> Your instructions: Check each line of the entries below for the word "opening", and copy the lines that have it.

══════════════════════════════

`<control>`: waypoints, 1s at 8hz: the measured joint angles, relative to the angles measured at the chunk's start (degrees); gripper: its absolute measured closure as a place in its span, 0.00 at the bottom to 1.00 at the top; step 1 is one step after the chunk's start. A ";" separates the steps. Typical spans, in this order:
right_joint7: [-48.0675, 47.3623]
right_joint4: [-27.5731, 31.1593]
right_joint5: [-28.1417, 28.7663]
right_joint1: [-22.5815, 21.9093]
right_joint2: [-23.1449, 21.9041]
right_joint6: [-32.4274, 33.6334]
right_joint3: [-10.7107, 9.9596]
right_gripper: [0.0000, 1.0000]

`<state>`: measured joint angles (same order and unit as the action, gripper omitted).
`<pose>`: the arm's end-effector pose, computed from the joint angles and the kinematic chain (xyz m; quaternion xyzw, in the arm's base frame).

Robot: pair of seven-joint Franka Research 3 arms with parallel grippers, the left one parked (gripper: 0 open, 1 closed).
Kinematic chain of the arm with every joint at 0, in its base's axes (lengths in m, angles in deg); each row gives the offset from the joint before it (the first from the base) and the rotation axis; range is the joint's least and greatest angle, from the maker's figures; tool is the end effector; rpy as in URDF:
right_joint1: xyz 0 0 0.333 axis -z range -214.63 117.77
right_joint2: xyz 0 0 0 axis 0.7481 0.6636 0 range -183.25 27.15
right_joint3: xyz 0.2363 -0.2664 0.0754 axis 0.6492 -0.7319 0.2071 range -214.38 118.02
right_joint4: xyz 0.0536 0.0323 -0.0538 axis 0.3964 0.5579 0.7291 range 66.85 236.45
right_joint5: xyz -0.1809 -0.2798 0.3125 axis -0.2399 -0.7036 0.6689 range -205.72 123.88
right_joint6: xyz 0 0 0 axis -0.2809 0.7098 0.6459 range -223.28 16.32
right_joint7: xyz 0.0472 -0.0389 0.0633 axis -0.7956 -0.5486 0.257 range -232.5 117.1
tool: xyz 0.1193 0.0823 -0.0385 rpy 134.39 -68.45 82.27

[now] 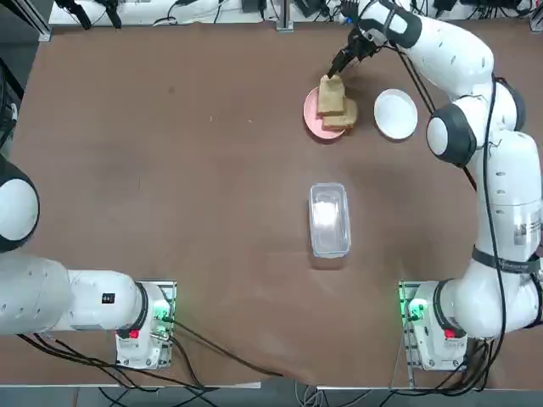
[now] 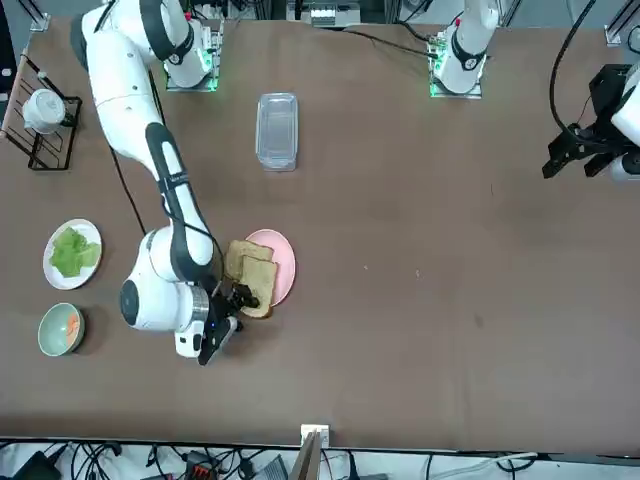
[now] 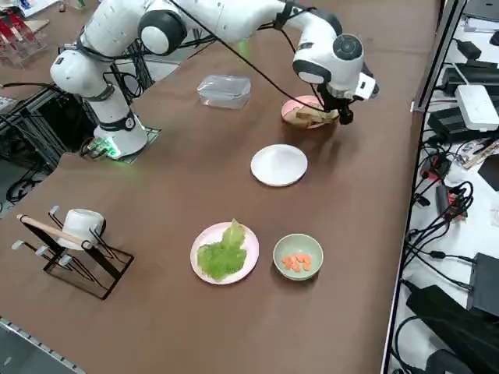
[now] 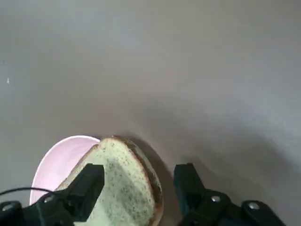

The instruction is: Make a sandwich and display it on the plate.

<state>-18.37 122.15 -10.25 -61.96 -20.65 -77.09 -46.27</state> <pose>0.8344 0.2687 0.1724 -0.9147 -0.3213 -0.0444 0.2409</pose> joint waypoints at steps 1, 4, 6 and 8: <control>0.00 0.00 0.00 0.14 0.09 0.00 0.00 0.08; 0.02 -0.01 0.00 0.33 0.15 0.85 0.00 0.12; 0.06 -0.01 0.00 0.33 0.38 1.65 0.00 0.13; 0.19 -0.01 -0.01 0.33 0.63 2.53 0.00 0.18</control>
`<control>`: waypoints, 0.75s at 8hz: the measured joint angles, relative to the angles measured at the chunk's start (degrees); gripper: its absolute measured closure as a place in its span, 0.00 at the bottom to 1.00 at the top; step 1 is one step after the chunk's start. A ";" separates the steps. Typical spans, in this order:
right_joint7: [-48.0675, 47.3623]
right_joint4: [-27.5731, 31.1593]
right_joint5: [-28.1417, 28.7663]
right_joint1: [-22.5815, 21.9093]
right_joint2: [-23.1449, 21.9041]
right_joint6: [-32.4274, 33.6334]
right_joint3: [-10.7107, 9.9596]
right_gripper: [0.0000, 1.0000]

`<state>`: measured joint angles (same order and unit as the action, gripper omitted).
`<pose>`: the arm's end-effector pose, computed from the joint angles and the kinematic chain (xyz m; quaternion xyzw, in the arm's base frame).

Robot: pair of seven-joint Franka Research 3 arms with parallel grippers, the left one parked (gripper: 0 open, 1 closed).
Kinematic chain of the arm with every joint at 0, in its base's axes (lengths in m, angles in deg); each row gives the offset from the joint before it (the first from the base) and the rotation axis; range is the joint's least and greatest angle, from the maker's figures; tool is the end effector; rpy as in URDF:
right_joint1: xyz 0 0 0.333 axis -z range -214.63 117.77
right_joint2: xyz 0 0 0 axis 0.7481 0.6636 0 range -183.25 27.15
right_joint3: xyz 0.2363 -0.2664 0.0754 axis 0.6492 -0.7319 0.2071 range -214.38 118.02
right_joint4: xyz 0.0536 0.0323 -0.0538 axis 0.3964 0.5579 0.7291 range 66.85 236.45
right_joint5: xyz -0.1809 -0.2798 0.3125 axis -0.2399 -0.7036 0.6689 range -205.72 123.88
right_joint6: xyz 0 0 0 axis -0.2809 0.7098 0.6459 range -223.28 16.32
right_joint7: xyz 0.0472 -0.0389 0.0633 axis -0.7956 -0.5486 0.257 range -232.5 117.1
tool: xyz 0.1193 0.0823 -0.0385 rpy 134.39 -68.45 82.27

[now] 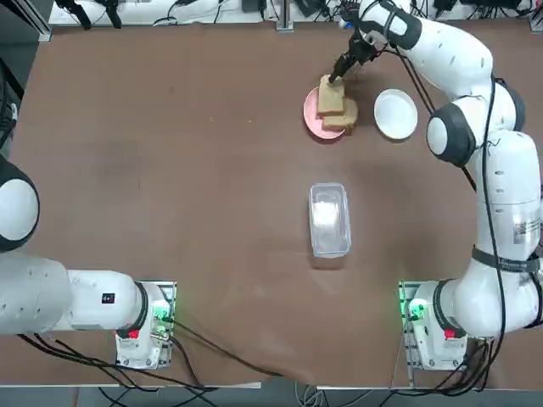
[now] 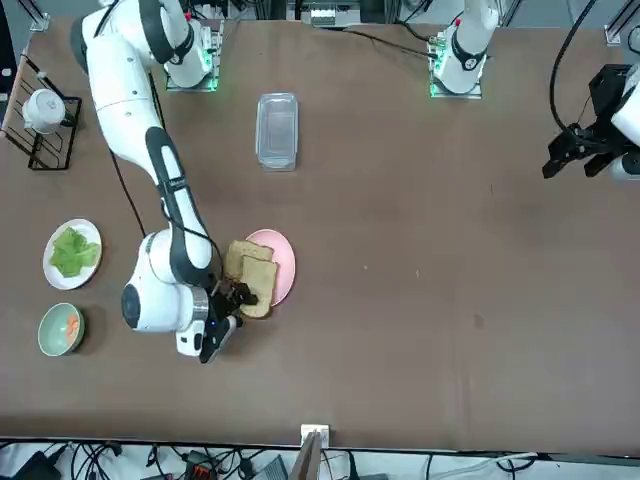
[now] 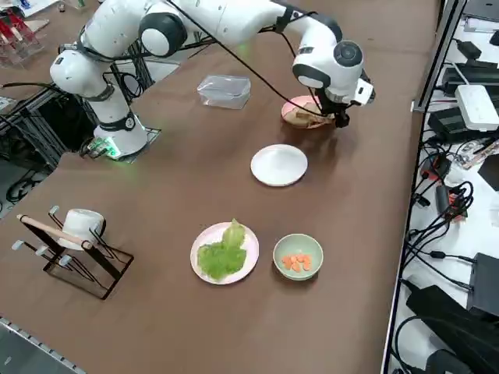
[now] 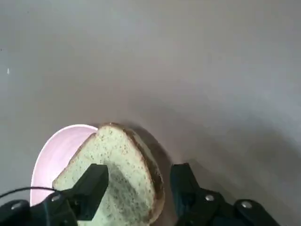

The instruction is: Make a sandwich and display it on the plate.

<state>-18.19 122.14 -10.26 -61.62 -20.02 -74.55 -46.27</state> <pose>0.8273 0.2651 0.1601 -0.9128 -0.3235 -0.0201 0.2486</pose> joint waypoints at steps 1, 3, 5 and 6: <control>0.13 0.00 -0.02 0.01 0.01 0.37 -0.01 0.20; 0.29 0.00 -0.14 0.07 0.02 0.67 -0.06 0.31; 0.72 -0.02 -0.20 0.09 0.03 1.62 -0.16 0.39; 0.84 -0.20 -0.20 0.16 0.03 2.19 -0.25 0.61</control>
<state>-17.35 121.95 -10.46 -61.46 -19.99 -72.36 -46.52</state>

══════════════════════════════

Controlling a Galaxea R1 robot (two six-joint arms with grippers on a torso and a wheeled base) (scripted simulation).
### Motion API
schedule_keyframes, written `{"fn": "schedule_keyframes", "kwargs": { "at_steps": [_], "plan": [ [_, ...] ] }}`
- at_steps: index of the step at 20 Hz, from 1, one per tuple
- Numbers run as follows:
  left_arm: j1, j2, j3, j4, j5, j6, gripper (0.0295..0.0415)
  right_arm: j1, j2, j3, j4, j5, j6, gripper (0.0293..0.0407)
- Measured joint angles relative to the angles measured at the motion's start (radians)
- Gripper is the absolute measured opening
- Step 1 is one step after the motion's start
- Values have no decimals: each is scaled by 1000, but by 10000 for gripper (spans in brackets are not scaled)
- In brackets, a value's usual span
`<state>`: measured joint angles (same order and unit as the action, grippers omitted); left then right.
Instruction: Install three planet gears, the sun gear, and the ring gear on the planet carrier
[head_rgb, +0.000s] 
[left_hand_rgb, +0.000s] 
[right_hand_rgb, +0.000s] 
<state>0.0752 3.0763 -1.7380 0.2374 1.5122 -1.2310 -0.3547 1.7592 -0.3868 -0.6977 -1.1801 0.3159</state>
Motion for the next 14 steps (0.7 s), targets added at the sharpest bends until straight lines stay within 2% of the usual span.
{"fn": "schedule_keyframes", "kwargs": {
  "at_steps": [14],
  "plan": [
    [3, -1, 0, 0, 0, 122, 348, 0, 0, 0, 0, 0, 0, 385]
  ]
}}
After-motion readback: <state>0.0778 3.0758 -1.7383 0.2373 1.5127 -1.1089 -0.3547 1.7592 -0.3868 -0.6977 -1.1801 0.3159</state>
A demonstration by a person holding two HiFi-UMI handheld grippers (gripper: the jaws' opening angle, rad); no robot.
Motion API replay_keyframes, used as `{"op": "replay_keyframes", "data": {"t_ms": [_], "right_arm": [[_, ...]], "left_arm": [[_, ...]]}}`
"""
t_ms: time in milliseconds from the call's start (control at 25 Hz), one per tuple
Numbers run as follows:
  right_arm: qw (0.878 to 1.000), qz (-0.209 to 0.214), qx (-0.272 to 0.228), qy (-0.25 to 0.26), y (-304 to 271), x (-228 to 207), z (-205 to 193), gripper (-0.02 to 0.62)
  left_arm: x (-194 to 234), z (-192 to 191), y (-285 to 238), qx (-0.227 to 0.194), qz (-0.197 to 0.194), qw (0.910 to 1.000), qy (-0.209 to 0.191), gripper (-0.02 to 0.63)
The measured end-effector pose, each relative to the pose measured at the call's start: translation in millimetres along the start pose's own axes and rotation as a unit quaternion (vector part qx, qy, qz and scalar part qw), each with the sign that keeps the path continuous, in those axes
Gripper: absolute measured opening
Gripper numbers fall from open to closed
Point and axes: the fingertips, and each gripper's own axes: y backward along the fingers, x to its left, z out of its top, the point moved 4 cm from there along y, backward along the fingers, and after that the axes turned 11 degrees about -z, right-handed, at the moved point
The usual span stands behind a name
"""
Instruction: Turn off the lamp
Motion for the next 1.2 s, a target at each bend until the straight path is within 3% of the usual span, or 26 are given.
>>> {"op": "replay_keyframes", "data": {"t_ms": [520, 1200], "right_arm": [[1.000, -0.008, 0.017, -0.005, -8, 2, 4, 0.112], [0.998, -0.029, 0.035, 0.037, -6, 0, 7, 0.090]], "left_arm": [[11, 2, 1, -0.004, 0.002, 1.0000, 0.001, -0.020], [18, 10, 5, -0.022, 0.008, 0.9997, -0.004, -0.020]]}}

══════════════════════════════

> Answer to this problem:
- Gripper is the absolute measured opening
A demonstration by a person holding two HiFi-UMI handheld grippers (gripper: the jaws' opening angle, rad); no robot.
Gripper: absolute measured opening

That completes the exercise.